Bartosz Walasek grał przede wszystkim w drugiej części gry. Zdobył trzy bramki, jednak liczył na o wiele lepszy występ. - Było słabiutko. Mecz mi nie wyszedł i zupełnie nie jestem z tego zadowolony. Miałem jednak dłuższą przerwę, wejść w grę i przypomnieć sobie dwie-trzy rzeczy. Dodatkowo złapię trochę zdrowia i będzie dobrze - powiedział doświadczony gdańszczanin.
Walasek grał w gdańskim klubie również w ubiegłym sezonie. Czy są duże różnice pomiędzy zespołem, który awansował do I ligi, a drużyną która gra aktualnie na pierwszoligowych boiskach? - Oczywiście, bo pomiędzy I, a II ligą jest przepaść. Podejście do treningu i zawodów jest zupełnie inne. Jest ciężej, bo na przestrzeni ostatnich lat poziom w I lidze znacząco się podniósł - zauważył Walasek, który jednak w pierwszej połowie mógł sobie przypomnieć wyniki z II ligi. Gdańszczanie prowadzili bowiem z Wójcik Meble Techtransem aż 20:8. - W zeszłym roku rzeczywiście prawie każdy mecz wyglądał podobnie, bo byliśmy na tle II ligi silnym zespołem. W niedzielę uskuteczniliśmy założenia trenerów na boisku i miło było w tym uczestniczyć - wypowiedział się Bartosz Walasek.
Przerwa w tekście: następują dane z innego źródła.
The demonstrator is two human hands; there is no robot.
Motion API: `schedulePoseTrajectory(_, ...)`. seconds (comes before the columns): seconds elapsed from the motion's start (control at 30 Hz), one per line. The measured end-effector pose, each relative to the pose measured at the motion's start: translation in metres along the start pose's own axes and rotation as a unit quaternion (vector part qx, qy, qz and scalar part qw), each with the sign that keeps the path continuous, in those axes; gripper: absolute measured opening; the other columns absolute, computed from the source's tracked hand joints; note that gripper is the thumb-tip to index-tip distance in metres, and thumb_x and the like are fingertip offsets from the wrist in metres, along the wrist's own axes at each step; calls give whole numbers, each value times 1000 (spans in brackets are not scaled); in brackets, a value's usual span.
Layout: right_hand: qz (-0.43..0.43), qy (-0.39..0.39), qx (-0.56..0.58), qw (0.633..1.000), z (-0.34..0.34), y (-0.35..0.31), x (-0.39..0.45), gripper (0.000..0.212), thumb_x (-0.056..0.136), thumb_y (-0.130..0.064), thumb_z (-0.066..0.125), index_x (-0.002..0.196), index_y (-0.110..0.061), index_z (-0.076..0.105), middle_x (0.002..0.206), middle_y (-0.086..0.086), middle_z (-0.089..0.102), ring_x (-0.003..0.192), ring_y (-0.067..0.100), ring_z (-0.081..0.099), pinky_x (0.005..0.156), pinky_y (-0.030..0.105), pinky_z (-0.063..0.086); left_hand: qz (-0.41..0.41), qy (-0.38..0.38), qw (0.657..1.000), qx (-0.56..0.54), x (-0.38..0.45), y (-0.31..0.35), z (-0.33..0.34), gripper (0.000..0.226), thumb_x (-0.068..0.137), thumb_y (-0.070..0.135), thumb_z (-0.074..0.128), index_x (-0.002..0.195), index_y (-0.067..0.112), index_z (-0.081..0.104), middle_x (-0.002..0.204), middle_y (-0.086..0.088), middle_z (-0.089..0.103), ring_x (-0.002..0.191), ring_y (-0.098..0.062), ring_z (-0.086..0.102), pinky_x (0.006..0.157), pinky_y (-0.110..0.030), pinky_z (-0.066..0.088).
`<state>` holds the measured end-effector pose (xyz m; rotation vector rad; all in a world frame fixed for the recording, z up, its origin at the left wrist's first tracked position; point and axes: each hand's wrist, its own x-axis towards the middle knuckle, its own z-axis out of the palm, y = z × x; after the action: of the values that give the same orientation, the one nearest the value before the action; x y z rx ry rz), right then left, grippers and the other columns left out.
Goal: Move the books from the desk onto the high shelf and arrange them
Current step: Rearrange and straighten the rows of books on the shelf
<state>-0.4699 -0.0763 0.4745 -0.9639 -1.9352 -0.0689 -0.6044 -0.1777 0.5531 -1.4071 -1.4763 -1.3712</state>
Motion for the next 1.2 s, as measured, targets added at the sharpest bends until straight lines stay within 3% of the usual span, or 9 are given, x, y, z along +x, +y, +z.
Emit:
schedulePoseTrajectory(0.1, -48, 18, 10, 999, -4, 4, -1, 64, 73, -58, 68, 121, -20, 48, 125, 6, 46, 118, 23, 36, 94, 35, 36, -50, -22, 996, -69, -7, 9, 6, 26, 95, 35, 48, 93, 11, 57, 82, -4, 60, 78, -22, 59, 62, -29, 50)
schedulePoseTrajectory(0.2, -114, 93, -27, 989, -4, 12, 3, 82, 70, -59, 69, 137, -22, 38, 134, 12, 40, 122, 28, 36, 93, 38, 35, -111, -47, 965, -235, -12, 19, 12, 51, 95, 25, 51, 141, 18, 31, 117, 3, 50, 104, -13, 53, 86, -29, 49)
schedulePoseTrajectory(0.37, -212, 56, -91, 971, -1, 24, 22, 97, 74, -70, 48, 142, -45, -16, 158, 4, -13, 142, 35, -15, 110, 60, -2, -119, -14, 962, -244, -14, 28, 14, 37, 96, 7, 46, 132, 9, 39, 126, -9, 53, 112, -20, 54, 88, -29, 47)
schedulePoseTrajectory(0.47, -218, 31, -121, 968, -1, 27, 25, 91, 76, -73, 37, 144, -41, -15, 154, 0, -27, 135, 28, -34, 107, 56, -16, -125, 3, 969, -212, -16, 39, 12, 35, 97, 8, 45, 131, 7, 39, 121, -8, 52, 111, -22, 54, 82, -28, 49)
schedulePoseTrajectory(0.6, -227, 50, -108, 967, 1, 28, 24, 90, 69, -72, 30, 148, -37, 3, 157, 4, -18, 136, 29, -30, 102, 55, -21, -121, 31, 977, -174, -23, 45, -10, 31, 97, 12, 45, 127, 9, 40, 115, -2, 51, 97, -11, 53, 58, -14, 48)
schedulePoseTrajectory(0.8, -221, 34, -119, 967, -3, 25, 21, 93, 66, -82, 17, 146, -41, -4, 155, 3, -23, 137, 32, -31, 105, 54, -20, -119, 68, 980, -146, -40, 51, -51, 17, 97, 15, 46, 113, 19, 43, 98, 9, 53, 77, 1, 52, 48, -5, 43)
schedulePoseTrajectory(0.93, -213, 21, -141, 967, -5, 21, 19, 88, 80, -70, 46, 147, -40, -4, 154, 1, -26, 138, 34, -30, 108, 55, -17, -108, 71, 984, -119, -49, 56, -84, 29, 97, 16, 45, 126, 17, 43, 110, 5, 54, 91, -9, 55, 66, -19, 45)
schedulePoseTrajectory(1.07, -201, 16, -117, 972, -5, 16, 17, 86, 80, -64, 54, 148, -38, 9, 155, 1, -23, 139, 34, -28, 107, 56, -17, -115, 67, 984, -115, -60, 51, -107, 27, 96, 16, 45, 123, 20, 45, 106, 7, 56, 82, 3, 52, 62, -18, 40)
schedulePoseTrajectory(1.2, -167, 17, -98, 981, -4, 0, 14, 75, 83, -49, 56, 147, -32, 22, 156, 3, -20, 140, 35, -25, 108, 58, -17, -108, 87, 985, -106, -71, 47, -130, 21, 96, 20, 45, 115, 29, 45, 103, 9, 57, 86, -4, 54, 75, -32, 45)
Ponad dekadę temu, GKS Wybrzeże dominowało w polskiej piłce ręcznej. Walasek jest optymistą i liczy, że dzięki niezłej organizacji w klubie, w niedługim czasie uda się odbudować nad morzem silny ośrodek piłki ręcznej. - Powoli zbliża się to, co było 11 lat i więcej. Wiadomo, że do sukcesów droga jeszcze daleka, ale wszystko nabiera kolorytu i można przypomnieć sobie dawne czasy - stwierdził zawodnik, który w Spójni Wybrzeżu gra razem z kolegą z GKS-u, Marcinem Siódmiakiem. Na ławce trenerskiej siedzi kolejny jego kolega z boiska, Damian Wleklak oraz ówczesny szkoleniowiec Wybrzeża, Daniel Waszkiewicz. - Fajnie, że jest kilka osób które były w starym Wybrzeżu w zespole. Czasami sobie przypominamy, ale są inne czasy, zespoły i liga. Żyjemy tym, co jest teraz - zakończył doświadczony gdańszczanin.